§ Work required
Only the lines holding "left" are wanted; find them in the listing and return each one.

════

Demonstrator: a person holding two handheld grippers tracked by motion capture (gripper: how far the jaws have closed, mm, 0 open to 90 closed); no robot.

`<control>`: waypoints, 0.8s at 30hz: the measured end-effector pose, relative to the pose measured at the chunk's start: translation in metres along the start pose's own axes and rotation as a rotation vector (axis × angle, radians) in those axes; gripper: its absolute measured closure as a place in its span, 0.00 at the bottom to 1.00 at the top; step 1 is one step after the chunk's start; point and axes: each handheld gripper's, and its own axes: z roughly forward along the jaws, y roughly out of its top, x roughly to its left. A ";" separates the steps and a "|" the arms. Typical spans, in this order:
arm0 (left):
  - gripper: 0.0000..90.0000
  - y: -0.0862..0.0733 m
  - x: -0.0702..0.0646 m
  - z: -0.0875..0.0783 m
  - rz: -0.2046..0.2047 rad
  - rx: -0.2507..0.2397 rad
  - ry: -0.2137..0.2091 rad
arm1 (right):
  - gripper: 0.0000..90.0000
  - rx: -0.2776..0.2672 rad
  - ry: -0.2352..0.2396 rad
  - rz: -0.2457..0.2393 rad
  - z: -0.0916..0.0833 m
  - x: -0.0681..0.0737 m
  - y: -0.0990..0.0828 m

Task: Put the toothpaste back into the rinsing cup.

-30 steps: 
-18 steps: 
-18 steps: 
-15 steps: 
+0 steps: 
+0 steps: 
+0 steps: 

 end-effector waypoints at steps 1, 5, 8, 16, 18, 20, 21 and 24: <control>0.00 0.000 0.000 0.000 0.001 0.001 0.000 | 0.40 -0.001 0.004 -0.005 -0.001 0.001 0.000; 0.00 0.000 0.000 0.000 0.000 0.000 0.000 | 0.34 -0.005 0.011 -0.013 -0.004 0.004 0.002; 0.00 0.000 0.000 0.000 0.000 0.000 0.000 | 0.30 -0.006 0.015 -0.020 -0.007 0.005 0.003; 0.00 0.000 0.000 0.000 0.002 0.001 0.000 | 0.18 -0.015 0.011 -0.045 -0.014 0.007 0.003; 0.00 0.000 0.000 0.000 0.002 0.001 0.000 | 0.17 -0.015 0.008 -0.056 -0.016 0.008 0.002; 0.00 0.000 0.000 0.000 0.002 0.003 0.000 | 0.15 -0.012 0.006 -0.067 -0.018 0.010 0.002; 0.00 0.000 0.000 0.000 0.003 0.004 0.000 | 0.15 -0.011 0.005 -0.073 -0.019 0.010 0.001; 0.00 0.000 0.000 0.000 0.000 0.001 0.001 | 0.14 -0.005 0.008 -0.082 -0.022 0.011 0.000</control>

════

§ Answer to this task
`<control>`: waypoints, 0.8s at 30hz: the measured end-effector pose, relative to the pose measured at the chunk's start: translation in metres along the start pose's own axes and rotation as a rotation vector (axis × angle, radians) in those axes; gripper: its absolute measured closure as a place in its span, 0.00 at the bottom to 1.00 at the top; step 1 is one step after the chunk's start; point and axes: each handheld gripper's, and its own axes: z roughly forward along the jaws, y roughly out of its top, x roughly to its left. A ";" separates the steps and a "|" the arms. Typical spans, in this order:
arm0 (left):

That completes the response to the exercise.